**Your instructions:** Down to the last character, repeat the data that follows.

◇ ◇ ◇ ◇ ◇ ◇ ◇

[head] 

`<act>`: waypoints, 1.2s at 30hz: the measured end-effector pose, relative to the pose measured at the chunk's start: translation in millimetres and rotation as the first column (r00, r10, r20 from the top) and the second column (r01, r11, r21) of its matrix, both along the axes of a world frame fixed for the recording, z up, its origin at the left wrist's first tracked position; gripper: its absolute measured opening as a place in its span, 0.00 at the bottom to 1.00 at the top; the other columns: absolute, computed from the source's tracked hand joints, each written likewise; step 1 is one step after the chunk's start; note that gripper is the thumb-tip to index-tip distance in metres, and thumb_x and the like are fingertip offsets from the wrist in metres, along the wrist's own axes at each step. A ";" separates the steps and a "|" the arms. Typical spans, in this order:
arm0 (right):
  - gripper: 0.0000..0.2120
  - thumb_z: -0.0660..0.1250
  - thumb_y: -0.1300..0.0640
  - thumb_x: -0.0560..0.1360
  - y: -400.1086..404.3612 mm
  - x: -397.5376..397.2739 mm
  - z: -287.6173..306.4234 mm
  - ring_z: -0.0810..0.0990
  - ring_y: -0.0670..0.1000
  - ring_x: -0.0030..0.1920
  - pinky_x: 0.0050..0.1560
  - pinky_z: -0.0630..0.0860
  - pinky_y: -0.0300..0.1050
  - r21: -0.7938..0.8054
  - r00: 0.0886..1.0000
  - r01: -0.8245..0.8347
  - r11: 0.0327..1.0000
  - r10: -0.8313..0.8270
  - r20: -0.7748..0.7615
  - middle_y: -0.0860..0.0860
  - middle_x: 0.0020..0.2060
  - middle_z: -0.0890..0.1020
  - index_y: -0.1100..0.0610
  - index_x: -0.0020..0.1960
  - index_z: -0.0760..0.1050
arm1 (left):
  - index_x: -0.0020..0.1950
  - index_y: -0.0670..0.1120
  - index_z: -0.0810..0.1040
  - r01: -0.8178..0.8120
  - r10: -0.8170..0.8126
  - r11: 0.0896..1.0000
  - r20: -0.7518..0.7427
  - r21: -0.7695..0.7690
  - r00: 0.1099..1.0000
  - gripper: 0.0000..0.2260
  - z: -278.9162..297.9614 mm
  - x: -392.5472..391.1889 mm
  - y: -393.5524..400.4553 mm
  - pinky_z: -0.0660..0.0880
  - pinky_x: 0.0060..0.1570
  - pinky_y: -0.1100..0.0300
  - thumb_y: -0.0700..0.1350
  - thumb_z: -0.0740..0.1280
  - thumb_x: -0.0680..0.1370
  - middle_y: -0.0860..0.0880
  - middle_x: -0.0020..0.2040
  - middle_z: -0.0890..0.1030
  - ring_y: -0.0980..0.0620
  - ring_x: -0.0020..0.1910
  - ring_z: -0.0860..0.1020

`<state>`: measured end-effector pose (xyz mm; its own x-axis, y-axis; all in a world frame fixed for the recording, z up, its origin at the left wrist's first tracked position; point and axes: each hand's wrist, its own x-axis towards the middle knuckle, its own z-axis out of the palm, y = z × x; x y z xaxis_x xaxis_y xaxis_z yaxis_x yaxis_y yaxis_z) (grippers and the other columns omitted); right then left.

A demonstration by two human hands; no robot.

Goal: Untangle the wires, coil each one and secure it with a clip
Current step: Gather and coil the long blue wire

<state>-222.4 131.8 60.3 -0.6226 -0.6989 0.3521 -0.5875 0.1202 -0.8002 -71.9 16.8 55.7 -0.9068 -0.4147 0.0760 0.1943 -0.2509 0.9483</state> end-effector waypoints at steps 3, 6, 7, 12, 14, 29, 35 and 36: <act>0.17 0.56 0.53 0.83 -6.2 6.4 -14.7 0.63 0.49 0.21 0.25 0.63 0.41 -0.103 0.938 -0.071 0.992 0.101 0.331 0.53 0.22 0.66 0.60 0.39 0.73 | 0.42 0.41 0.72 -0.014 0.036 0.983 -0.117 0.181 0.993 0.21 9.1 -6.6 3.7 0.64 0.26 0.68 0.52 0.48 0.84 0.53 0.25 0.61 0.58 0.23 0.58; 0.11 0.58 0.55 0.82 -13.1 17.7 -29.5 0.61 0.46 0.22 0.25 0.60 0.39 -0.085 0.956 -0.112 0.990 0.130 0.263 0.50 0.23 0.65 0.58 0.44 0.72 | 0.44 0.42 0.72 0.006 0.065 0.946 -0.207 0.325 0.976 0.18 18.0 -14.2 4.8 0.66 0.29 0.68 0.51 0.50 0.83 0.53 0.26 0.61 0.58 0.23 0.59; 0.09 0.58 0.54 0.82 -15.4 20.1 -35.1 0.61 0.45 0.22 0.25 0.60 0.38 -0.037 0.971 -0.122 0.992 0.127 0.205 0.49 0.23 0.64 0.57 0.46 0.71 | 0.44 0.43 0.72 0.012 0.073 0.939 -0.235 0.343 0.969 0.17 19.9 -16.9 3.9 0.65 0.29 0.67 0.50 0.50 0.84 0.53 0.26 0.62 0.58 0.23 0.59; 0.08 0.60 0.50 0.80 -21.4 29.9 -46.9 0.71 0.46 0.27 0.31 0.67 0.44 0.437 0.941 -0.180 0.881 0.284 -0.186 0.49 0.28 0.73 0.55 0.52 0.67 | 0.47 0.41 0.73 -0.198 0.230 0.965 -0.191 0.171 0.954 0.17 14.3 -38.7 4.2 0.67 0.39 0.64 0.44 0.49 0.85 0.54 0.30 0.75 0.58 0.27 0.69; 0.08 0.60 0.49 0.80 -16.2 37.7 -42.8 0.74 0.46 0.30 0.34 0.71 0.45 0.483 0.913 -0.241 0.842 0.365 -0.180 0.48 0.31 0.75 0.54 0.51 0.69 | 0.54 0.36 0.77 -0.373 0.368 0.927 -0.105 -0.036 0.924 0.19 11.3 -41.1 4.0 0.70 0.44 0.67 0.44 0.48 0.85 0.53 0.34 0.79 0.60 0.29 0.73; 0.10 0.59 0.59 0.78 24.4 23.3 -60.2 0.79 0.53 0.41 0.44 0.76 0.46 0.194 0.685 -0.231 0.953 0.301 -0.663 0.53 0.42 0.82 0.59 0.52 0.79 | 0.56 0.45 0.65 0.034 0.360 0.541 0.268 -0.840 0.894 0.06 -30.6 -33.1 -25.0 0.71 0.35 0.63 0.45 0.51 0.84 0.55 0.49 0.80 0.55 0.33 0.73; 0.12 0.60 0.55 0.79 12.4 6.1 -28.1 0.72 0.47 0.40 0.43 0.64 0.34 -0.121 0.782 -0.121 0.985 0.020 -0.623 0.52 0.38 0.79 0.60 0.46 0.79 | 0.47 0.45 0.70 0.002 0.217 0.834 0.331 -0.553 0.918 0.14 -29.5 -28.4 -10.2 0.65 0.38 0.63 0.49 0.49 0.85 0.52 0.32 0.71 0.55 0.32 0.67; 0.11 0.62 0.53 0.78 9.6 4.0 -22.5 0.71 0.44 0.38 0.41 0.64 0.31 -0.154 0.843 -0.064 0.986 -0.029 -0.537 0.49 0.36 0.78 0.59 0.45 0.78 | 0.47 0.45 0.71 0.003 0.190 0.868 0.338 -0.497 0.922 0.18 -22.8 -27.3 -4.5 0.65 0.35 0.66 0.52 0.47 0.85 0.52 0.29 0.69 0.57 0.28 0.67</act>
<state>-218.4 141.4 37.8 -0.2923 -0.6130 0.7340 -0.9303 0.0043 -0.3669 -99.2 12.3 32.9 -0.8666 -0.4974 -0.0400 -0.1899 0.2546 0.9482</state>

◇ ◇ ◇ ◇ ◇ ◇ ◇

**Task response:**
[head] 

`<act>`: waypoints, 1.2s at 30hz: the measured end-effector pose, relative to the pose measured at the chunk's start: translation in millimetres and rotation as the first column (r00, r10, r20 from the top) and the second column (r01, r11, r21) of its matrix, both along the axes of a world frame fixed for the recording, z up, its origin at the left wrist's first tracked position; gripper: its absolute measured opening as a place in its span, 0.00 at the bottom to 1.00 at the top; the other columns: absolute, computed from the source's tracked hand joints, each written likewise; step 1 is one step after the chunk's start; note that gripper is the thumb-tip to index-tip distance in metres, and thumb_x and the like are fingertip offsets from the wrist in metres, along the wrist's own axes at each step. A ";" separates the steps and a "|" the arms. Typical spans, in this order:
arm0 (right):
  - gripper: 0.0000..0.2120
  - thumb_z: -0.0660..0.1250
  - thumb_y: -0.1300..0.0640
  - thumb_x: -0.0560..0.1360
  - y: -400.1086..404.3612 mm
  - x: -397.5376..397.2739 mm
  - z: -287.6173..306.4234 mm
  - ring_z: -0.0810..0.0990
  - ring_y: -0.0670..0.1000
  - ring_x: -0.0030..0.1920
  - pinky_x: 0.0050..0.1560
  - pinky_z: -0.0630..0.0860
  - pinky_y: -0.0300..0.1050
  - r21: -0.7938..0.8054
  - r00: 0.0886..1.0000
  - r01: -0.8245..0.8347
  - r11: 0.0327..1.0000
  - r10: -0.8313..0.8270
  - r20: -0.7748..0.7615
  - middle_y: -0.0860..0.0860
  - middle_x: 0.0020..0.2060
  - middle_z: -0.0890..0.1020
  - index_y: -0.1100..0.0610
  - index_x: -0.0020..0.1960
  - index_z: -0.0760..0.1050
arm1 (left):
  - index_x: -0.0020..0.1950
  - index_y: -0.0670..0.1120
  - index_z: -0.0810..0.1040
  - r01: -0.8178..0.8120
  - r10: -0.8170..0.8126
  - r11: 0.0896..1.0000
  - r20: -0.7518..0.7427
  - r21: -0.7695..0.7690
  - r00: 0.1099..1.0000
  - gripper: 0.0000..0.2260
  - z: -278.9162..297.9614 mm
  - x: -392.5472..391.1889 mm
  - y: -393.5524..400.4553 mm
  - pinky_z: -0.0660..0.0880
  - pinky_x: 0.0060..0.1570
  - pinky_y: -0.1100..0.0300
  - thumb_y: -0.0700..0.1350
  - thumb_z: -0.0740..0.1280
  - thumb_x: -0.0680..0.1370
  - middle_y: -0.0860..0.0880
  - middle_x: -0.0020..0.2040
  - middle_z: -0.0890..0.1030
  - ring_y: -0.0980..0.0620
  - ring_x: -0.0020..0.1910
  - ring_z: -0.0860..0.1020

`<state>`: measured end-effector pose (xyz mm; its own x-axis, y-axis; all in a world frame fixed for the recording, z up, its origin at the left wrist's first tracked position; point and axes: each hand's wrist, its own x-axis towards the middle knuckle, its own z-axis out of the palm, y = z × x; x y z xaxis_x xaxis_y xaxis_z yaxis_x yaxis_y yaxis_z) (grippers and the other columns omitted); right then left.

A demonstration by two human hands; no robot.

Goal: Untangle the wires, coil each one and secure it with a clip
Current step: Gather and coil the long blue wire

<state>-222.4 131.8 60.3 -0.6226 -0.6989 0.3521 -0.5875 0.1202 -0.8002 -71.9 16.8 55.7 -0.9068 -0.4147 0.0760 0.1943 -0.2509 0.9483</state> end-effector waypoints at steps 3, 6, 7, 12, 14, 29, 35 and 36: <act>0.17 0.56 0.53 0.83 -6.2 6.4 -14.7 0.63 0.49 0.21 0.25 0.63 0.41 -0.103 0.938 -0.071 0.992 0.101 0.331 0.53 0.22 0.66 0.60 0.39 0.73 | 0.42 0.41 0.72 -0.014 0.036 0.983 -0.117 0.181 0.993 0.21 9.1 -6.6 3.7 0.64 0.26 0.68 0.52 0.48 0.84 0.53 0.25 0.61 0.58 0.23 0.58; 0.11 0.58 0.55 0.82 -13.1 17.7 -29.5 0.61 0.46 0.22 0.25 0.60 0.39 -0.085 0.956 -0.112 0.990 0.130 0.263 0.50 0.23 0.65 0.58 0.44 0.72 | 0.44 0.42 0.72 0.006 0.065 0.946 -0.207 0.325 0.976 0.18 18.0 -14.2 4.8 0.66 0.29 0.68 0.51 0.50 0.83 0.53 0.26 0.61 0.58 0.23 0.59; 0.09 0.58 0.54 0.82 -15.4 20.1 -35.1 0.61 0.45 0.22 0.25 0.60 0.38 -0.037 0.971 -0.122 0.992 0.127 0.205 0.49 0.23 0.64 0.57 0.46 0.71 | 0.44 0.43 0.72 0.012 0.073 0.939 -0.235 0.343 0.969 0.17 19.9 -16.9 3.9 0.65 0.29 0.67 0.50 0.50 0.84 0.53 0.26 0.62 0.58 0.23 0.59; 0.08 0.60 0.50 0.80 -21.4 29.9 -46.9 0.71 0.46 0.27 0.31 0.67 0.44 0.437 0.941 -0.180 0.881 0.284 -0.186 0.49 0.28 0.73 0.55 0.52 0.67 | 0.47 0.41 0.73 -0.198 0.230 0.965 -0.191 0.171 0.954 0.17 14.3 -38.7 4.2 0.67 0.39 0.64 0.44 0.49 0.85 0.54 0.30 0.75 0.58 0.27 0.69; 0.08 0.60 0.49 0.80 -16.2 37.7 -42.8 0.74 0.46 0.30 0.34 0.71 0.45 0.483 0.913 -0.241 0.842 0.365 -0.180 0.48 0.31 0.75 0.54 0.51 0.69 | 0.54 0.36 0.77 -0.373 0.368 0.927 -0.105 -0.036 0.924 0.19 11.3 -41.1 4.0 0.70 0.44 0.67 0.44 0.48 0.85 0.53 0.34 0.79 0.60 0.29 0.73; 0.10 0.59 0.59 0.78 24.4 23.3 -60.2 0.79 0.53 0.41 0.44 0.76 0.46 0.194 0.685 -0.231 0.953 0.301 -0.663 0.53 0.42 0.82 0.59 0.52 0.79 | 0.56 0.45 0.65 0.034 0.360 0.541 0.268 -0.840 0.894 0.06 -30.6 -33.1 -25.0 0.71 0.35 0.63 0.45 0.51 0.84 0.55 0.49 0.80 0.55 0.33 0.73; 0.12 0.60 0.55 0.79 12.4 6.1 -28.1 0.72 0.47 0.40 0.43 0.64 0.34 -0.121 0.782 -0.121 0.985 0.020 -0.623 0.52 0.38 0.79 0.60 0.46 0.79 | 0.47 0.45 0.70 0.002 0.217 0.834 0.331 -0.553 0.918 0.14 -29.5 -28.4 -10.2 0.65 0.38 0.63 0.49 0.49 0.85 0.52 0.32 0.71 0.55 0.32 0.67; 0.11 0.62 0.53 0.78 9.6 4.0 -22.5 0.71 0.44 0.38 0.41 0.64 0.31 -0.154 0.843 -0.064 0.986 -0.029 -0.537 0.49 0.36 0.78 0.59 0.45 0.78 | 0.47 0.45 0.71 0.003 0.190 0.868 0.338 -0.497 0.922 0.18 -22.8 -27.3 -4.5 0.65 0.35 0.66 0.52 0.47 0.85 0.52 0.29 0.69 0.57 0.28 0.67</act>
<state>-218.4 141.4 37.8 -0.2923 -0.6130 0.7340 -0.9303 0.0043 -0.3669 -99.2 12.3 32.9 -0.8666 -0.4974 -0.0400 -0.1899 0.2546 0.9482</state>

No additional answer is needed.